[Requirement] Return the records exactly as they appear below, omitting the pictures.

[Available records]

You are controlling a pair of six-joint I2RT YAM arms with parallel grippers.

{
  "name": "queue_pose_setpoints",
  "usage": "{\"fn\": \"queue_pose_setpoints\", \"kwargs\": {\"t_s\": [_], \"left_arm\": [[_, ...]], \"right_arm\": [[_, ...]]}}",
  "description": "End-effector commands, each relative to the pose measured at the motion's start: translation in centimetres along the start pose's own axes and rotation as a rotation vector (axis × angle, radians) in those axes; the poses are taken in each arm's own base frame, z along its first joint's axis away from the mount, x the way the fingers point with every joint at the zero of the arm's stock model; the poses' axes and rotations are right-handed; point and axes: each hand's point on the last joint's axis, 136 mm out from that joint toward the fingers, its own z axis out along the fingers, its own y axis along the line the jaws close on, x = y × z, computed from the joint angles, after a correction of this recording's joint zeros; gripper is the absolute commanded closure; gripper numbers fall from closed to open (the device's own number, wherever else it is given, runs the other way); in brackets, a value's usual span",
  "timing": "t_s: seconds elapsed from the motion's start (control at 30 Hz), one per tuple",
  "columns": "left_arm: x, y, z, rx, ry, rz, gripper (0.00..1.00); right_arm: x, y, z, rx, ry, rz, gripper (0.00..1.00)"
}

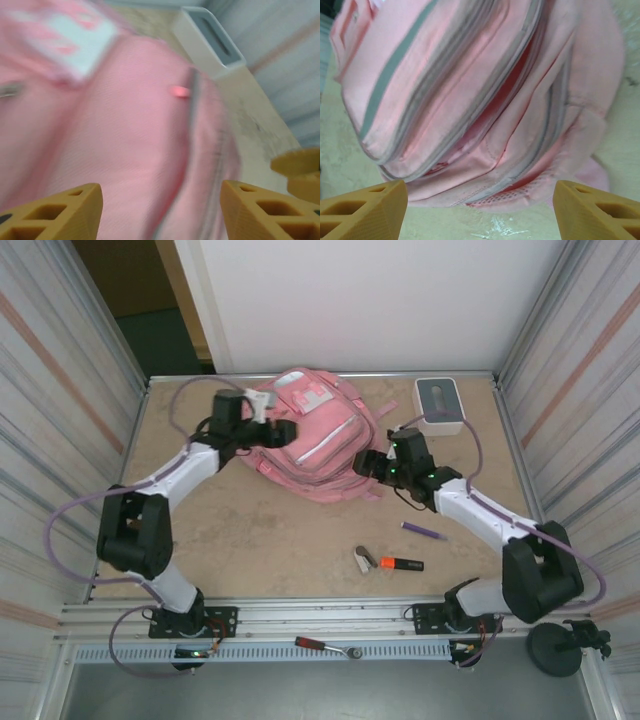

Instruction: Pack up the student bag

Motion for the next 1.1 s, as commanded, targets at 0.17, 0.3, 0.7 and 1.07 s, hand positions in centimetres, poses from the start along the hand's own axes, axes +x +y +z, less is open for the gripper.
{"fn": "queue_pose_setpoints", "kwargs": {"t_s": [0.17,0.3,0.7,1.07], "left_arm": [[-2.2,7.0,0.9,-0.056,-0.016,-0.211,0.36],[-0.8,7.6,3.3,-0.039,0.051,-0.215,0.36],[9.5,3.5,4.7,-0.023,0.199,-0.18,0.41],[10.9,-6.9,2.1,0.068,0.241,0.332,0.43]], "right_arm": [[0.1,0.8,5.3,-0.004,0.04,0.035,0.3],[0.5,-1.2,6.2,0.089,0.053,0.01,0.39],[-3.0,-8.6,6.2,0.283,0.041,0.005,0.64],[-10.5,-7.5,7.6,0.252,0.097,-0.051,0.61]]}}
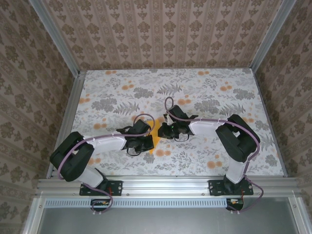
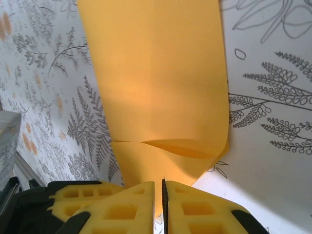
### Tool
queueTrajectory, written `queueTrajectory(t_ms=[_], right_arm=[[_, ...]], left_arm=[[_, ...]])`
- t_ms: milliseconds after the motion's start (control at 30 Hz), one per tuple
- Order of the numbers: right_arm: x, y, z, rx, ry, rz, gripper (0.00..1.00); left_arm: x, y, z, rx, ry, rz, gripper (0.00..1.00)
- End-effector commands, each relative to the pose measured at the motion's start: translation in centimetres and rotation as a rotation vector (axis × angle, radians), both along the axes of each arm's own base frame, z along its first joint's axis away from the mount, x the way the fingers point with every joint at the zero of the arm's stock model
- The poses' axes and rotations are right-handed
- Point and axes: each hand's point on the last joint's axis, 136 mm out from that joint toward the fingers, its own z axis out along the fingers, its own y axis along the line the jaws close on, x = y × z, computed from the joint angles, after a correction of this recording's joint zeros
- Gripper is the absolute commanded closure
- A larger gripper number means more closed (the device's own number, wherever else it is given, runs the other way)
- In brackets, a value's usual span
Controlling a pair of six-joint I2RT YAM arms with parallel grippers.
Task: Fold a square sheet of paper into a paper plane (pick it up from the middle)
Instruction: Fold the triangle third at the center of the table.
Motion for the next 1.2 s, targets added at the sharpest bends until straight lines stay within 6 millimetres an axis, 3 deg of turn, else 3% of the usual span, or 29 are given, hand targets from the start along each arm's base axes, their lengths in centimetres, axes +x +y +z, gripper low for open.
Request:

[Output below]
You are controlling a pair of six-joint I2RT YAM arms with parallel grippers.

{
  "name": "queue_pose_setpoints",
  "usage": "{\"fn\": \"queue_pose_setpoints\", \"kwargs\": {\"t_s\": [_], \"left_arm\": [[_, ...]], \"right_arm\": [[_, ...]]}}",
  "description": "End-effector commands, each relative to the pose measured at the motion's start: translation in centimetres along the start pose's own axes and rotation as a rotation vector (axis × angle, radians) in those axes; the poses are taken in each arm's own base frame, z along its first joint's axis away from the mount, x the way the fingers point with every joint at the zero of the arm's stock model; the poses' axes and rotations are right-handed; point and axes: each hand's point on the last joint's axis, 136 mm out from that joint toward the fingers, its own z axis out along the fingers, its own y axis along the line the jaws close on, x = y × z, computed from the joint angles, after a correction of this recording's joint zeros; gripper is the absolute commanded closure; gripper numbers fall from closed to open (the device's own number, wherever else it is given, runs the other way); in brackets, a value's usual span",
  "timing": "t_s: seconds elapsed from the motion's start (control at 30 Hz), one per tuple",
  "columns": "left_arm: x, y, z, rx, ry, rz, gripper (0.00..1.00); right_arm: x, y, z, rx, ry, rz, gripper (0.00..1.00)"
}


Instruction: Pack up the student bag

Motion for the next 1.1 s, as commanded, targets at 0.17, 0.3, 0.7 and 1.07 s, hand positions in centimetres, poses from the start along the hand's own axes, axes +x +y +z, less is open for the gripper.
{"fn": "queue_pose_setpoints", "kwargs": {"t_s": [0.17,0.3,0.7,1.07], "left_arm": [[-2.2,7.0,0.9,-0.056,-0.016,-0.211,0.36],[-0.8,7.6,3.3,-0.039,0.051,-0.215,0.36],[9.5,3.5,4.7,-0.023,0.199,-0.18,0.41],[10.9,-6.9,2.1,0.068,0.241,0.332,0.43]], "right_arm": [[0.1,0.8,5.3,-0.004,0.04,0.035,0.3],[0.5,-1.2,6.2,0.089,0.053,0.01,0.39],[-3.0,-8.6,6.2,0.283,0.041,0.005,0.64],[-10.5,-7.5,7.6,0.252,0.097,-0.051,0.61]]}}
### Tool
queueTrajectory, written `queueTrajectory(t_ms=[_], right_arm=[[_, ...]], left_arm=[[_, ...]])`
- t_ms: milliseconds after the motion's start (control at 30 Hz), one per tuple
- Order of the numbers: right_arm: x, y, z, rx, ry, rz, gripper (0.00..1.00); left_arm: x, y, z, rx, ry, rz, gripper (0.00..1.00)
- End-effector commands, each relative to the pose measured at the motion's start: translation in centimetres and rotation as a rotation vector (axis × angle, radians), both along the axes of each arm's own base frame, z along its first joint's axis away from the mount, x the way the fingers point with every joint at the zero of the arm's stock model
- The poses' axes and rotations are right-handed
- Point and axes: each hand's point on the last joint's axis, 136 mm out from that joint toward the fingers, its own z axis out along the fingers, its own y axis along the line the jaws close on, x = y × z, computed from the joint angles, after a correction of this recording's joint zeros
- Gripper is the absolute commanded closure
- A larger gripper number means more closed (the device's own number, wherever else it is given, runs the other way)
- In brackets, a value's usual span
Controlling a pair of six-joint I2RT YAM arms with parallel grippers.
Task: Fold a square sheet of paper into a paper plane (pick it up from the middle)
Instruction: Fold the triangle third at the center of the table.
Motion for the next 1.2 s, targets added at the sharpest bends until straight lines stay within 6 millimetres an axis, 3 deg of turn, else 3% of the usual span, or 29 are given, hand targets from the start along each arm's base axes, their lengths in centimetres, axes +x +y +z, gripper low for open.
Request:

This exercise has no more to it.